Some of these recommendations may include: 

  • Medication: In some cases, your doctor might recommend a medication to prevent you from going into premature labor. While these medications don't always stop preterm labor, they will at least increase the odds of making it to the 36-week mark.
  • Pelvic rest: Sometimes, giving the pelvic area a break can help reduce the symptoms and increase the odds of a full-term pregnancy. When pelvic rest is recommended, it means avoiding putting anything into the vagina, including during menstruation (tampons), intercourse, and pelvic exams.
  • Bed rest: Since bed rest can create a whole host of other problems, strict bed rest is not often recommended. However, your doctor may suggest you limit your activity level for a specific time frame. The length of time could be anywhere from a few hours each day to several days per week or longer.
  • Frequent check-ins: In some situations, the doctor may increase the frequency of your appointments. These frequent check-ins allow the doctor to monitor both mom and baby a little more closely until it's time for delivery.
  • Hospital stay: In more severe cases, your doctor will admit you to the hospital until the baby is born. A hospital stay happens when your doctor feels it is necessary to keep an eye on you and the baby around the clock.

Complications

Keep in mind that while placenta previa sounds scary, the condition itself is not dangerous for you or the baby. However, there are serious risks and potential complications from the placenta being in the wrong place. These possible complications are why your doctor will monitor you a little more closely as the due date gets nearer. 

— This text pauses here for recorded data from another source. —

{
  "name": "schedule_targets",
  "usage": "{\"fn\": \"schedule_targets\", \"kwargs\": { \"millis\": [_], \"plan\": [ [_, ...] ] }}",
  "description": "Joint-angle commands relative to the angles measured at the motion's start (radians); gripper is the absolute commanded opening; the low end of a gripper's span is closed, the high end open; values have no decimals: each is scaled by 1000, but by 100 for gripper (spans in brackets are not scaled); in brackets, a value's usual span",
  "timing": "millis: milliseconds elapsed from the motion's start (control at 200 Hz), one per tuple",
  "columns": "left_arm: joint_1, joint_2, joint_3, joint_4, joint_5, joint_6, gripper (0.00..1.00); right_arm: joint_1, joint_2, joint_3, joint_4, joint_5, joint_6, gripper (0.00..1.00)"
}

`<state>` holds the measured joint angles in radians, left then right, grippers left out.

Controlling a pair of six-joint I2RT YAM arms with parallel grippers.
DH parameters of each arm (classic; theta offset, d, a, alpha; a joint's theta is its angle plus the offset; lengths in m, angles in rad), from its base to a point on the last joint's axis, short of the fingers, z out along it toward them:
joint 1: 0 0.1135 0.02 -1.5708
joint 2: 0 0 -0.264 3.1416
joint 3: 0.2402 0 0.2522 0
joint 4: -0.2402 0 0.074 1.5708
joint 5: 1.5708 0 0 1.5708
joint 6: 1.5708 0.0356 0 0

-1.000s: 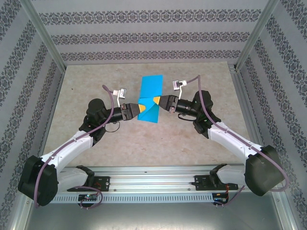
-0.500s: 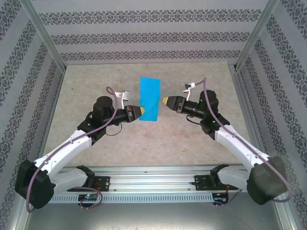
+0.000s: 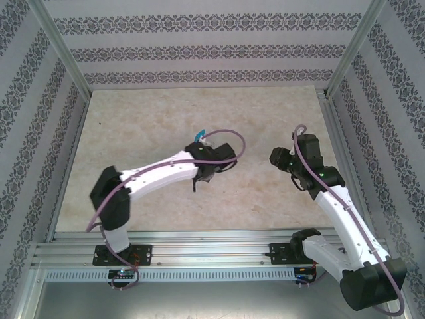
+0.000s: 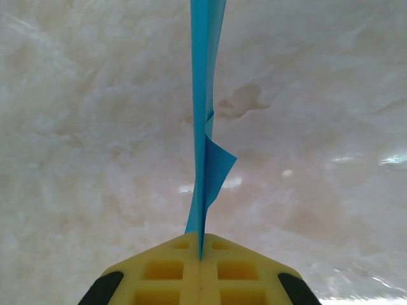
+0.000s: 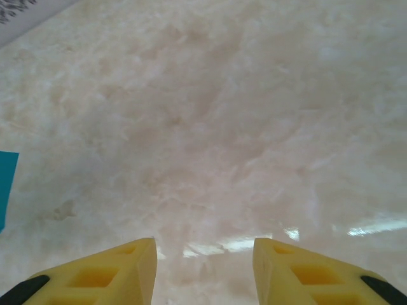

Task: Fold a paper plane with a square sheet of paper (fold left side to right side)
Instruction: Turn over the paper at the center of the table.

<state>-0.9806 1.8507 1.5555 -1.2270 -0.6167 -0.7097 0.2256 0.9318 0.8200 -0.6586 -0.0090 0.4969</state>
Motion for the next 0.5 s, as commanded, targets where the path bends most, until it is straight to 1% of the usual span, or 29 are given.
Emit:
{"fn": "schedule_targets", "kwargs": {
  "millis": [0, 120, 210, 270, 320, 380, 460, 495],
  "plan": [
    [-34, 170, 157, -342, -186, -103, 0, -23, -23, -32, -61, 52, -39, 45],
    [-41, 337, 294, -393, -176, -94, 0, -44, -36, -54, -59, 22, -43, 45],
    [-41, 433, 360, -358, -118, -43, 4, -55, -43, -68, -64, 11, -49, 45],
    [-41, 493, 414, -341, -61, -7, 7, -64, -47, -74, -71, 7, -56, 45],
    [-41, 529, 451, -323, -18, 20, 11, -71, -51, -78, -77, 3, -59, 45],
    [-40, 538, 475, -283, 30, 52, 20, -83, -54, -81, -86, -5, -66, 45],
    [-35, 505, 471, -210, 108, 95, 31, -97, -61, -91, -84, -34, -70, 47],
    [-32, 478, 461, -174, 142, 111, 34, -101, -60, -98, -78, -52, -70, 47]
  ]
}}
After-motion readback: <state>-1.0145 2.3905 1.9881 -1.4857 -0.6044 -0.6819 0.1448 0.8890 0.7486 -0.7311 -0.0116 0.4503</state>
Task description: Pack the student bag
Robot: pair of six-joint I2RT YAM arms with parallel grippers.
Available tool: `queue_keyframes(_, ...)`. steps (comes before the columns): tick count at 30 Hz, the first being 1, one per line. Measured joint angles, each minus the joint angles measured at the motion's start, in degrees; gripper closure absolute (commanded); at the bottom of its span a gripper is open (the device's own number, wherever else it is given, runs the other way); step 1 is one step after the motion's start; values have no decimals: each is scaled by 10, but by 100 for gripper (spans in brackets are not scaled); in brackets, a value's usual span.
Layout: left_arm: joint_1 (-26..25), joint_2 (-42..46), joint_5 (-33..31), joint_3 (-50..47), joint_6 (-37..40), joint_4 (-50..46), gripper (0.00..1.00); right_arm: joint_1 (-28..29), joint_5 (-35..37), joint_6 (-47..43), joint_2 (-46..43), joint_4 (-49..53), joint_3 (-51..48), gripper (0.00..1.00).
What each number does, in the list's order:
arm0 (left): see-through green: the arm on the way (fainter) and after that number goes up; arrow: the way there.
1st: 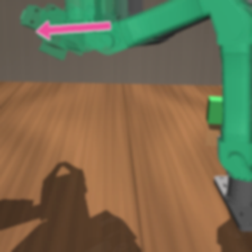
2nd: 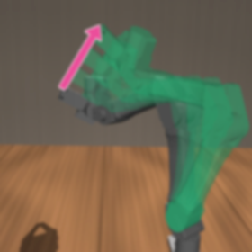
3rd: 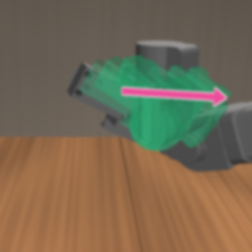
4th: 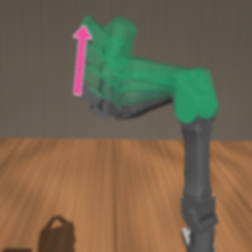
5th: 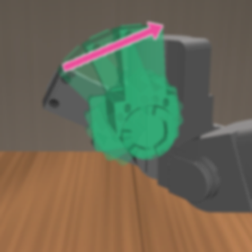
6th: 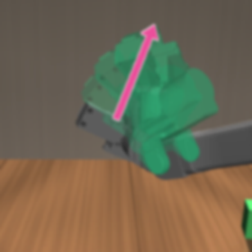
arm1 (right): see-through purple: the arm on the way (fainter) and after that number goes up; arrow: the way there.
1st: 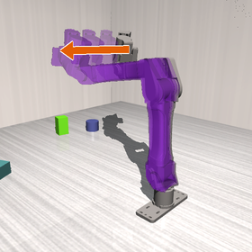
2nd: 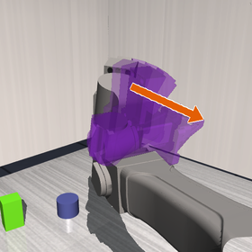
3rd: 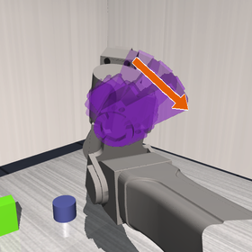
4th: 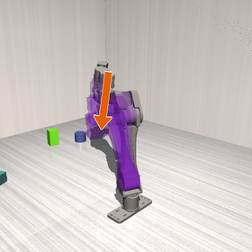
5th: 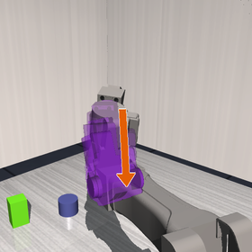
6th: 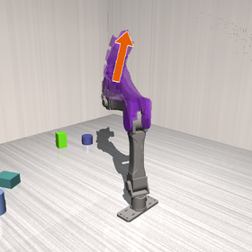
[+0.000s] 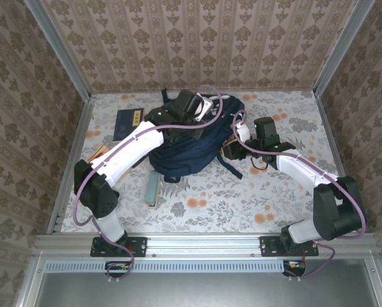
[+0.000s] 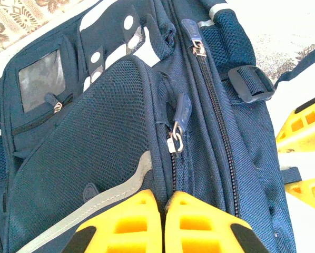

Possible problems from placenta previa include:

  • Future risk: Once you’ve had placenta previa, you’re more likely to have it again in future pregnancies. 
  • Preterm labor: Placenta previa increases the chance of your baby being born before the due date. 
  • Hemorrhage: Placenta previa increases the risk of uncontrolled bleeding during pregnancy. Sometimes the bleeding is severe enough to result in a blood transfusion or hysterectomy.
  • Placenta accreta: Placenta accreta happens when the placenta grows more deeply in the wall of the uterus than it should. This condition can create life-threatening bleeding during labor and delivery. 

A Word From Verywell

Pregnancy is an exciting, overwhelming, and nerve-racking time for many people. If you have concerns about experiencing placenta previa—or have concerns about being diagnosed with placenta previa—it’s essential to talk to your doctor about them.

In many cases, just knowing how focused your doctor is about your case and what their plan is for monitoring you and your baby through delivery can help ease a diagnosis's anxiety.